Sticking to this rule of thumb
Will always mean I glide through life
And dodge the ache of failing you.
I sat in a Year 10 class today and it shocked me quite deeply. It was a lower set class and we were looking at poetry in their anthologies so I knew that it would be a bit of an uphill slog. The teacher told me that we would be lucky to get each of them to write a paragraph in the hour and a half that we had available.
Still, I sat down and watched while still holding onto a little bit of hope. It was snatched away from me within about five minutes.
I was seated next to a 15 year old girl who in her own words said “I only have one brain cell in my head so I won’t be able to do this.” At first this would have really angered me and made me think she was just lazy, but as I carried on watching the lesson, my opinion changed.
This young girl was fairly obsessed with the way she looked and she put on a voice that made her sound about five. And I realised that it was really all an act. She had learnt that she was ‘thick’ and would never amount to much and putting on this persona protected her from the pain she would feel if she actually showed that she cared and then failed.
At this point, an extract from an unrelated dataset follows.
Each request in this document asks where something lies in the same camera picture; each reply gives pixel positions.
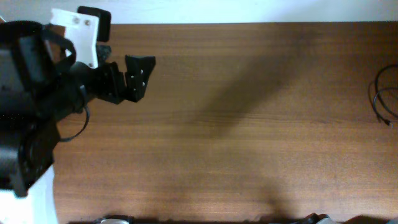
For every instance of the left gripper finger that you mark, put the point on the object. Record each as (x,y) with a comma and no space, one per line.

And when I started to see this, my heart broke for her. I wondered who had told her that she only had one brain cell; whether it was a teacher or a parent? If anything, it made me angry at the people who had conditioned her to feel this. I could see past her bad behaviour, and what I saw was a really horrible back story.
I then started to think about all of the times that I may have done the same thing. It’s always done subconsciously, as I think was the case with this girl. I just sometimes feel safer, destroying my chances rather than watch myself try properly and fail.
I thought of all those times that I’d gotten myself stressed and signed off from work, and every time that I had handed in my notice because I thought that my boss hated me. Who knows where I would be if I hadn’t self sabotaged every time things got tough?
I don’t know if I’ll ever be in class with that girl again, but I hope that somebody steps in one day soon and tells her that she has lots to offer the world. She doesn’t need to hide behind that ditzy persona because she can take on the world, just like everyone else.
4 thoughts on “i’m scared that i won’t be able to do it…..so i’ll put on an act so that it’s ok to fail”
Negative conditioning leading to self-destruction of one’s aims and of owning opportunities. It makes awful sense. When I’ve worked with teens and said good things to or about them, I often found that this was the only encouragement they received. Which is not to say what a good boy am I but to say we have them for a little while. Who’s been ruining them, big time? I’m glad and relieved you’re perceiving so much about younger people, and I imagine what you see can happen at most ages.
As usual, I could identify… though more with the girl. My mother perpetually put me down (I was slow, I was thick, I was retarded). Imagine my surprise when, without trying, I flew through the 11+ (yes, I am that old). My mother in disbelief went to see the headmaster. And that was my turning point. Thereafter, everything she’d said, or would say, I took as a lie.
It’s weird how the fear of failing stays with you as an adult. I wrote recently about my struggle to set goals, even as (or perhaps especially as) an adult, because not achieving a goal sounds like failing, and failing sounds scary
Failing is so scary but so necessary!